* Work request
Where "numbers" occurs in a line of the entries below, copy that line.

Supplied entries Block Start

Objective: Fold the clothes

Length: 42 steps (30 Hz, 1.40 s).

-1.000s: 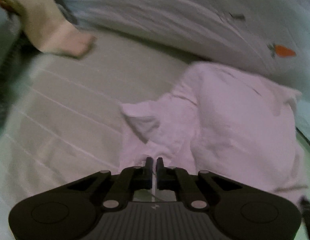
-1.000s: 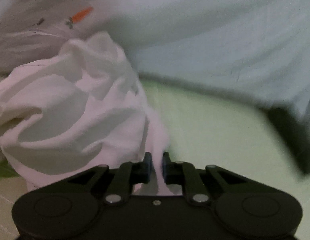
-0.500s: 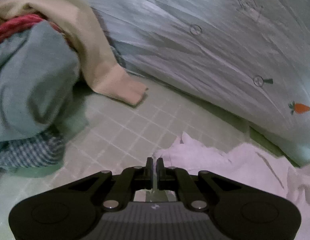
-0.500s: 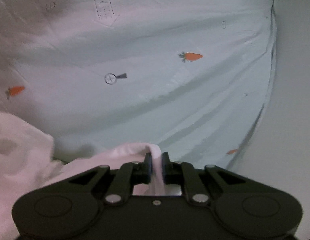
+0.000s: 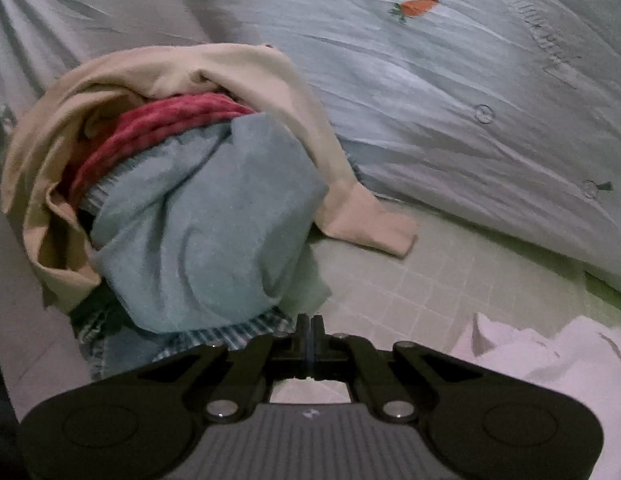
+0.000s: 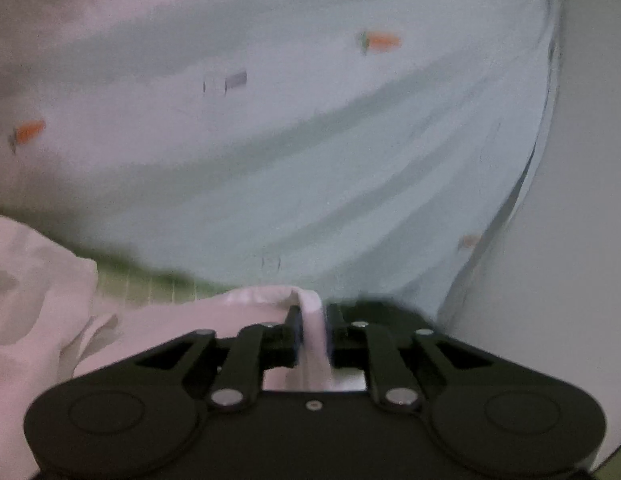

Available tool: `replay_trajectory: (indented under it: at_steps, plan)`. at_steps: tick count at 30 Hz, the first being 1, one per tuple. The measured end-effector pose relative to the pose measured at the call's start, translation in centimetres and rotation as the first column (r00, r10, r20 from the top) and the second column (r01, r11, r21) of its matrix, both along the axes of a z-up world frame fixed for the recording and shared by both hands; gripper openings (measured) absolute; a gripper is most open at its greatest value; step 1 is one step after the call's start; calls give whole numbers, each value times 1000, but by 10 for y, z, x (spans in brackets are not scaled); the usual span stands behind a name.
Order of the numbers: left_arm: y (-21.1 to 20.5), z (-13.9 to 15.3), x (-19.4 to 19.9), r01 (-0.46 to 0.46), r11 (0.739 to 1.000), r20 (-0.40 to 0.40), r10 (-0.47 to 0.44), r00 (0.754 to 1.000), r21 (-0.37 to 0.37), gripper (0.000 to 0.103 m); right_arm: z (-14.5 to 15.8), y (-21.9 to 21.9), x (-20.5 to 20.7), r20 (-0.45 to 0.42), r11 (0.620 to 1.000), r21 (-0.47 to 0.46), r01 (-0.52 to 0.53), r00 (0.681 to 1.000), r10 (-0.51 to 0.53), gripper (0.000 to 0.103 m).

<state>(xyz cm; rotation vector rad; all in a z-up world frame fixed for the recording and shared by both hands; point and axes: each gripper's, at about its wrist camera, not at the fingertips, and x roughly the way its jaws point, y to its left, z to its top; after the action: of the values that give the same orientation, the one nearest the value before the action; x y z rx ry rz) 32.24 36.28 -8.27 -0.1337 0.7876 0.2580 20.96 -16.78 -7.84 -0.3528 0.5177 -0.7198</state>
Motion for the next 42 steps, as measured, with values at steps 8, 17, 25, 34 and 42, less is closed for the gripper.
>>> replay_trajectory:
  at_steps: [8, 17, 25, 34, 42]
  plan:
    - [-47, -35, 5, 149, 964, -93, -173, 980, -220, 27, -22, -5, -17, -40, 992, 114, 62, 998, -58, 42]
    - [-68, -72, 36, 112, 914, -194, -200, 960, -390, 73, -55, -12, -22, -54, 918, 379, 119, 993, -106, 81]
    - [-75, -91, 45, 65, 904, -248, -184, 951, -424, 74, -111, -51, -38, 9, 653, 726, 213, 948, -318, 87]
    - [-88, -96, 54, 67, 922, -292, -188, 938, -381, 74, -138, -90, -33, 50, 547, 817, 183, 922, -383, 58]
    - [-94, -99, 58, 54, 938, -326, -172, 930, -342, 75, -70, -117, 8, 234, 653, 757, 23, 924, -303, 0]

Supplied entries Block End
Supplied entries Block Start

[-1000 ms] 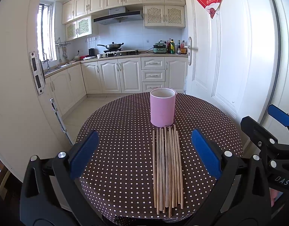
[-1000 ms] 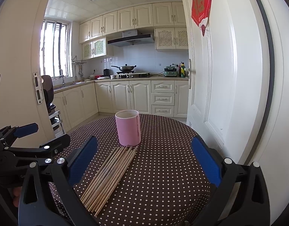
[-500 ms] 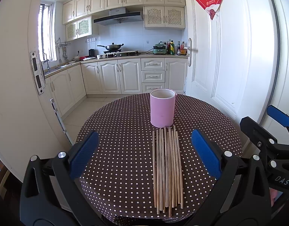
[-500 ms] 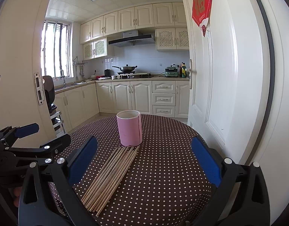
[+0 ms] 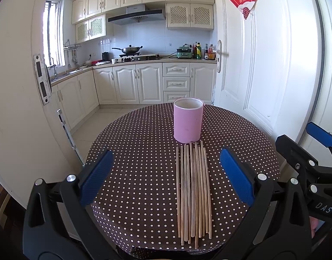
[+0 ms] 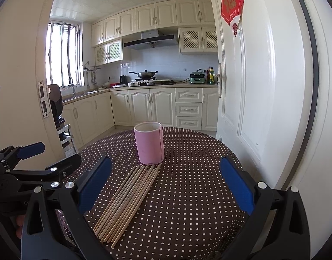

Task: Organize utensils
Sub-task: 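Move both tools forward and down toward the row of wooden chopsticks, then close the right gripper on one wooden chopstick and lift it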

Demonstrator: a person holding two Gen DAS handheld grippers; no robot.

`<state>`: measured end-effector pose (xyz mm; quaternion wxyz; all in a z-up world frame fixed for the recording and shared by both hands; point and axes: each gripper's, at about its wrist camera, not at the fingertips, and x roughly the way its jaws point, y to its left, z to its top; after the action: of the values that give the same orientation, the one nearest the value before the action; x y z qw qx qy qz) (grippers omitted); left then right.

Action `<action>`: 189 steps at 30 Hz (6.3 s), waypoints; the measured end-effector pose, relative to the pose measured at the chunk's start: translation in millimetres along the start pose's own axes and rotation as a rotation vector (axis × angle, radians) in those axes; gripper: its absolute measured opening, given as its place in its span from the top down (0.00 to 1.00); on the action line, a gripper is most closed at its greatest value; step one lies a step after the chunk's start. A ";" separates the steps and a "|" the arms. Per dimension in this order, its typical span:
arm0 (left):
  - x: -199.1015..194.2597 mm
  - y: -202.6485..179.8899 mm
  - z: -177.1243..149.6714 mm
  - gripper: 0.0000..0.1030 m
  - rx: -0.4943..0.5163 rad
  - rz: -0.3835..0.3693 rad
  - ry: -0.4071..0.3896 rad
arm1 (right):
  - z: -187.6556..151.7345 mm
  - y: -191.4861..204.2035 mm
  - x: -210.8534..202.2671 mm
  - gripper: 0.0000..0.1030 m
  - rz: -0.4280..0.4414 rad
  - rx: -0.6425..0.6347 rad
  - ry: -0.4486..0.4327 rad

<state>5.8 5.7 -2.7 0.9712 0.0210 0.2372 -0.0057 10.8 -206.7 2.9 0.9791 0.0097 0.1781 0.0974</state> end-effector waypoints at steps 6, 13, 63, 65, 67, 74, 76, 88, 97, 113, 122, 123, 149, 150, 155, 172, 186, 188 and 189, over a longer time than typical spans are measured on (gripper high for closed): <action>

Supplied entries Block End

* Result of this exercise
Available tool: `replay_trajectory: (indented under it: at_steps, plan)`. at_steps: tick count at 30 Hz, the first being 1, one per tuple. The measured end-effector pose relative to the pose measured at the call's start, translation in centimetres and rotation as the first column (r00, r10, r20 from the top) and the second column (r01, r11, r21) of its matrix, both along the axes of a z-up world frame fixed for the recording and shared by both hands; gripper openings (measured) absolute; a gripper is most open at its greatest value; step 1 is one step after the call's start; calls give whole numbers, each value times 1000, but by 10 for y, z, x (spans in brackets are not scaled); the usual span stands behind a name.
Order of the numbers: left_arm: y (-21.1 to 20.5), z (-13.9 to 15.3), x (-19.4 to 19.9), r01 (-0.46 to 0.46), r11 (0.739 to 1.000), r20 (-0.40 to 0.40), r10 (-0.47 to 0.44), r00 (0.754 to 1.000), r21 (-0.37 to 0.37), gripper (0.000 to 0.103 m); right_arm: z (-14.5 to 15.8), y (-21.9 to 21.9), x (-20.5 to 20.7), r20 (-0.45 to 0.42), r11 (0.620 to 1.000), r21 (-0.47 to 0.46), r01 (-0.52 to 0.53), r00 (0.681 to 1.000), r10 (-0.51 to 0.53), gripper (0.000 to 0.103 m).

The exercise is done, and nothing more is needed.